You really believe that “when corrected for age, PSA is only a slightly better indicator for the occurrence of prostate cancer (lethal or not) than chance?” You think that the 40% reduction in mortality in the USA happened by chance?
In your previous post you said: “that “metastatic disease” does not necessarily equate to late-stage, symptomatic disease” and I responded saying that once metastasis developed, the median time to death was 5 years in the Pound study and the QOL of those men at that time is not great as the disease undergoes progression. Now, you say that the study supports your point … how?
Mr. Valle,
A pill that achieved a 31% reduction in mortality due to a particular condition, but only at a 48 to 1 over-prescription rate and leaving between 30% to 80% (depending on whose numbers you believe) of those who took the pill impotent, incontinent, or with bowel disorders, would never make it past stage 1 trials. You simply cannot base a decision on a reduction of mortality percentage without considering the associated morbidity.

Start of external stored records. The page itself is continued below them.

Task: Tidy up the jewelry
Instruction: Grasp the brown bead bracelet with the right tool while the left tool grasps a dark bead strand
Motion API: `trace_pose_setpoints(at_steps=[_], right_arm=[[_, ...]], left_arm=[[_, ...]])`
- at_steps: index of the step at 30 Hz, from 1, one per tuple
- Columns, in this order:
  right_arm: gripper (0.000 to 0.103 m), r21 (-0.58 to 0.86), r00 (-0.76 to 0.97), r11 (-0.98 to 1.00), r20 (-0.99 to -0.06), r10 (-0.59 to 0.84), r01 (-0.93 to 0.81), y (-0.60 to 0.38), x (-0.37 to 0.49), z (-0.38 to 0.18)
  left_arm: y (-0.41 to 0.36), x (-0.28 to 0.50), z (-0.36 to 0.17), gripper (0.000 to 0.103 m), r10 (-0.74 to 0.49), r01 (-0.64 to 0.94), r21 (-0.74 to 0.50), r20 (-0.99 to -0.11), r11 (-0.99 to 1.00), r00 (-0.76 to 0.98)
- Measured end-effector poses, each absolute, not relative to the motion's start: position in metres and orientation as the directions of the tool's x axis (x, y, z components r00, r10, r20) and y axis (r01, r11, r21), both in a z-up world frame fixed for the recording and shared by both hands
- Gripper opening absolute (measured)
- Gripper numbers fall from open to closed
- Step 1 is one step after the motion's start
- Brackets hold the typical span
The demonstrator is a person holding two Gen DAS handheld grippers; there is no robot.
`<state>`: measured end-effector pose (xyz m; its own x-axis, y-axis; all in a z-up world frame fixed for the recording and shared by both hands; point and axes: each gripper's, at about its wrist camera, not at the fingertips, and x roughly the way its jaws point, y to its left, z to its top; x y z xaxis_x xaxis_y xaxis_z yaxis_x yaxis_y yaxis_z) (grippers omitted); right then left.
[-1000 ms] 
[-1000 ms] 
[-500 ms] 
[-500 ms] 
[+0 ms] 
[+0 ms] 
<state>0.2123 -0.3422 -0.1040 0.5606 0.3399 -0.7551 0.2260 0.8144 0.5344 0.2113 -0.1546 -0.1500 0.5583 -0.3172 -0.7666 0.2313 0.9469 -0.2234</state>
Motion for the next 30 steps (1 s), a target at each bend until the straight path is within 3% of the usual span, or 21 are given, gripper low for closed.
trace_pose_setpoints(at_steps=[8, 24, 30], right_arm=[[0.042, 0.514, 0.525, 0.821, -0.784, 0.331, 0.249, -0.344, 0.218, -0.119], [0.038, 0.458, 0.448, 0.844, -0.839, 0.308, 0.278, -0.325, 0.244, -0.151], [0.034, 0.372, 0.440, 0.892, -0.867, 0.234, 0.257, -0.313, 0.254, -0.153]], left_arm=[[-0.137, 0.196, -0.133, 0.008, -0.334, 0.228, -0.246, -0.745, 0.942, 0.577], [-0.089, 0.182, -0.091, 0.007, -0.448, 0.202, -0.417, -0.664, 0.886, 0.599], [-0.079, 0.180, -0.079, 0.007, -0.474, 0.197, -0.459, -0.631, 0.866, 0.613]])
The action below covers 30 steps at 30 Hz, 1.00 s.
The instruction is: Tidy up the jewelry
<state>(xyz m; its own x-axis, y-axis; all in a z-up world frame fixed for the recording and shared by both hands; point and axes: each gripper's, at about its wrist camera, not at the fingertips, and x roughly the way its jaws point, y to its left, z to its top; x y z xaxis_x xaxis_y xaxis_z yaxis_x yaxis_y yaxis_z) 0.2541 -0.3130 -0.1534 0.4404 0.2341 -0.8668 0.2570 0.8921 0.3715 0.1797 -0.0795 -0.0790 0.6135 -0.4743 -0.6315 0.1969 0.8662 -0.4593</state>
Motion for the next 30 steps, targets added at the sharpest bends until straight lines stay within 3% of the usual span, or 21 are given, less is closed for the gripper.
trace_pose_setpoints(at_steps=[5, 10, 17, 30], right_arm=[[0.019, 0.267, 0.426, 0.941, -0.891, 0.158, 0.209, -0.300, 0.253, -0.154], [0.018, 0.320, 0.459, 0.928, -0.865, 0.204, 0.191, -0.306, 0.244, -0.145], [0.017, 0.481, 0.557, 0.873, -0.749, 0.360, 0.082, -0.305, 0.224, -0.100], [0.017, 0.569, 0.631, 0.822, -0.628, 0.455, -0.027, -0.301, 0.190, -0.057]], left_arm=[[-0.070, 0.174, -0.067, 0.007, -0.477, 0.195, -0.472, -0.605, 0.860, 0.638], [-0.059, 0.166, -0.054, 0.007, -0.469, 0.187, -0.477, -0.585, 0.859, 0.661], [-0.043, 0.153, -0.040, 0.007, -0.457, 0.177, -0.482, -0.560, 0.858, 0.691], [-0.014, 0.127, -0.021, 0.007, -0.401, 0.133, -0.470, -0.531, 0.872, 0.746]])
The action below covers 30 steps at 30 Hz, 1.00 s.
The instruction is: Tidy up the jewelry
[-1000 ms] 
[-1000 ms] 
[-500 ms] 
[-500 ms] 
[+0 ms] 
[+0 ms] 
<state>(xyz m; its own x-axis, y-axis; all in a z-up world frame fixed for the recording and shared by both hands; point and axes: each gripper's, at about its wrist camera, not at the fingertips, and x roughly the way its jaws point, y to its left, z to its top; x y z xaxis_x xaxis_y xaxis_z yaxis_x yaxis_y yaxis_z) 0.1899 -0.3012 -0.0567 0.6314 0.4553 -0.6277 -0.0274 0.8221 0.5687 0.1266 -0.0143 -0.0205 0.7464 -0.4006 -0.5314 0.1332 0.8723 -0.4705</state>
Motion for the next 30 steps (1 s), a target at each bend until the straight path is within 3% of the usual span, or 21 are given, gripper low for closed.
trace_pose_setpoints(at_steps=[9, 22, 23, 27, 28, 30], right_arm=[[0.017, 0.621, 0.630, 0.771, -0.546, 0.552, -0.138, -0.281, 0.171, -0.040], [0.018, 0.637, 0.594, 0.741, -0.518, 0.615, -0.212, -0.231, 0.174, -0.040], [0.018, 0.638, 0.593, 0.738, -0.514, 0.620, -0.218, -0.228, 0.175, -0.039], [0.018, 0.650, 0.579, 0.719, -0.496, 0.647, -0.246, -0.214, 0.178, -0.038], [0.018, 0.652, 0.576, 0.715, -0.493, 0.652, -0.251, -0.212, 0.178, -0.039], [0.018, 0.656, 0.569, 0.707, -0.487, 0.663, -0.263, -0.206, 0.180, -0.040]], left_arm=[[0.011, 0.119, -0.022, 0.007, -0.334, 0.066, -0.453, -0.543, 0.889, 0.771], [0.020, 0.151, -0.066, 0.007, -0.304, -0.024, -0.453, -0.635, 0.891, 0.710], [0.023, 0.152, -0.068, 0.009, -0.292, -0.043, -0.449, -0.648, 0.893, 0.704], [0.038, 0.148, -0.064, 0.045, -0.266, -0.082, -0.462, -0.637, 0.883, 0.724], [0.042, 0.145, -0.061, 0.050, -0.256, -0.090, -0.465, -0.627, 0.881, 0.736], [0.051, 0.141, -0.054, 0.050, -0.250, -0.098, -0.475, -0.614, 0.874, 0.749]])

It has been clear from the scientific literature for some time that PSA level is only a bit better than chance in indicating prostate cancer. Even without age corrrection, an elevated PSA increases the likelihood of detection of prostate cancer under biopsy from about 15-20% to only about 25%-30% (again depending on whose numbers you believe). Since both the incidence of prostate cancer and PSA level are strongly correlated with age, the difference is even less when the comparison is limited to men of the same age. That was Albin’s point. The increased biopsy rate resulting from screening (even if the selection of men for biopsy was only a little better than chance) has probably contributed to the reduction in mortality, but as I’m sure you are aware there are a number of other effects unrelated to screening (better treatment, attribution bias, etc.) that also likely contributed as well. This is reflected by decreasing mortality in countries where screening has been much less prevalent. There is little point in discussing that now, though. Only well-designed, controlled studies can effectively separate out the effects of screening alone, and the data is finally becoming available.

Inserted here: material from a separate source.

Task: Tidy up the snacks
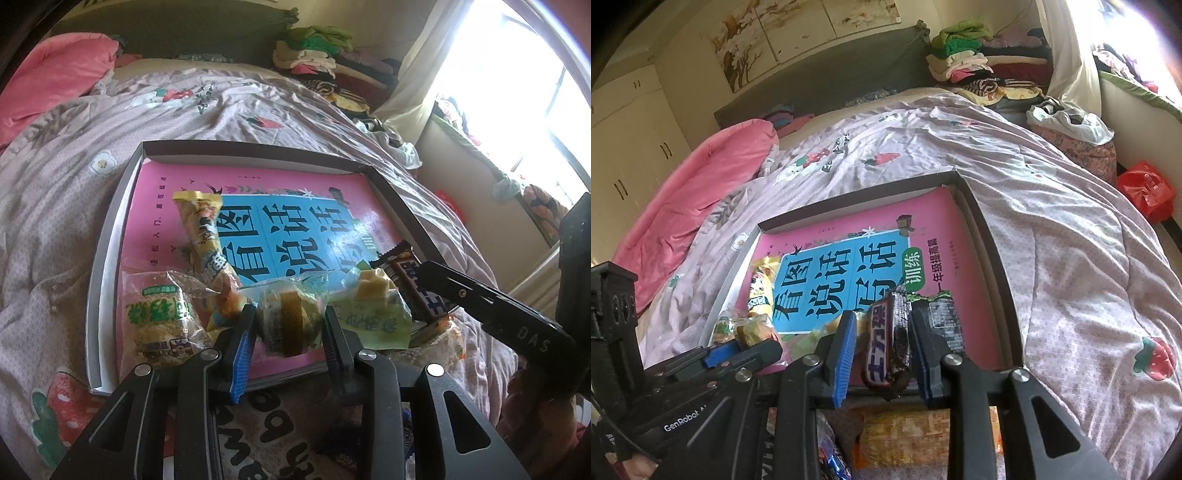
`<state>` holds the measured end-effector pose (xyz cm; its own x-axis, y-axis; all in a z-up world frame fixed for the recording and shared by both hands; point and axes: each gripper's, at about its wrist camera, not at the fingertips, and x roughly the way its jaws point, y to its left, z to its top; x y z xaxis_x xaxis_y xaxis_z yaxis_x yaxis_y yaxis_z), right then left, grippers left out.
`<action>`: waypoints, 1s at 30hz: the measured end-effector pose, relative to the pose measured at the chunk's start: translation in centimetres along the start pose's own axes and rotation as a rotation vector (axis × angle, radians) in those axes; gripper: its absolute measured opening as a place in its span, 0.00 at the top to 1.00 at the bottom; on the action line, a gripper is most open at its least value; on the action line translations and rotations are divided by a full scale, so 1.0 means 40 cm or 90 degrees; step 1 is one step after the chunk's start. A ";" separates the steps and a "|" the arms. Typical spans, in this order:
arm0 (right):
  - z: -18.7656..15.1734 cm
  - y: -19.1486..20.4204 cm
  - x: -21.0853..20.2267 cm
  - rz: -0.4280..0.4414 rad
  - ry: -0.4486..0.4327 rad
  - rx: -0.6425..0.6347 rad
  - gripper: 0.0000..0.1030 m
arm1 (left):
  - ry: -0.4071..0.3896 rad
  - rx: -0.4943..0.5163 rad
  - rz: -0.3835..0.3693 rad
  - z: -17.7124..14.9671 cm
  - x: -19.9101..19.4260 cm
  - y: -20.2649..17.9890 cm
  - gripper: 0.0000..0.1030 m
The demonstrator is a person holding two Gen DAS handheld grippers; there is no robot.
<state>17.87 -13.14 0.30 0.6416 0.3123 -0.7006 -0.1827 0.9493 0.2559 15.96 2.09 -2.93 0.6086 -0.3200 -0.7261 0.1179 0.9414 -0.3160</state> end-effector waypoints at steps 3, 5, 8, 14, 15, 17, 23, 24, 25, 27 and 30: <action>0.001 0.001 -0.005 0.001 -0.001 0.000 0.72 | 0.000 -0.002 -0.001 0.000 0.000 0.000 0.65; 0.001 0.001 -0.006 -0.001 -0.001 0.001 0.72 | -0.001 -0.002 -0.004 0.000 -0.002 0.000 0.65; 0.002 0.000 -0.006 0.000 -0.001 0.002 0.72 | -0.005 -0.002 -0.006 0.000 -0.005 0.001 0.65; 0.002 0.000 -0.008 0.002 0.000 0.002 0.69 | -0.007 -0.004 -0.011 0.001 -0.008 0.001 0.65; 0.002 -0.001 -0.009 0.000 0.000 0.003 0.68 | -0.008 -0.005 -0.010 0.001 -0.008 0.001 0.65; 0.003 -0.001 -0.008 0.002 0.000 0.004 0.68 | -0.009 -0.005 -0.012 0.001 -0.009 0.000 0.65; 0.000 0.002 -0.013 0.002 -0.002 0.003 0.67 | -0.010 -0.009 -0.019 0.002 -0.016 -0.002 0.63; 0.000 0.002 -0.013 0.002 -0.002 0.003 0.67 | -0.011 -0.009 -0.020 0.003 -0.020 -0.002 0.62; -0.001 0.001 -0.014 0.002 -0.002 0.003 0.67 | -0.012 -0.009 -0.022 0.002 -0.022 -0.004 0.60; -0.001 0.001 -0.014 0.003 -0.001 0.003 0.67 | -0.014 -0.011 -0.024 0.004 -0.027 -0.002 0.59; 0.000 0.002 -0.016 0.003 -0.002 0.003 0.66 | -0.015 -0.014 -0.030 0.004 -0.033 -0.003 0.57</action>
<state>17.45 -13.27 0.79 0.6427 0.3168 -0.6976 -0.1821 0.9476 0.2626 15.27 2.40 -1.81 0.6210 -0.3617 -0.6954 0.1302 0.9224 -0.3636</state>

I read your earlier post as saying there is another, larger, set of men who also benefit from screening by avoiding the QOL issues of late-stage metastatic disease that are missed when only mortality rates are considered. I was saying that a 25:1 need-to-treat ratio to prevent any detectable metastasis is consistent with those who suffer late-stage metastatic disease being the same as those who ultimately die of the disease (at a 48:1 need-to-treat ratio to treat one), so by tracking only mortality rates you identify essentially all who have benefitted from a screening/treatment program. Your citation further demonstrates that point. I apologize if I misunderstood your initial post on the subject. If you were saying that not only death, but the QOL of late-stage disease should also be considered as part of the cost of lethal disease in making a decision, I certainly do not disagree with that. But the need-to-treat ratio is still on the order of several tens to one.
And at this point in time, the sitemaster is going to close down this discussion. If people wish to continue this conversation, we respectfully request that you do so by direct e-mail or (perhaps most appropriately) through a social forum such as The “New” Prostate Cancer InfoLink Social Network.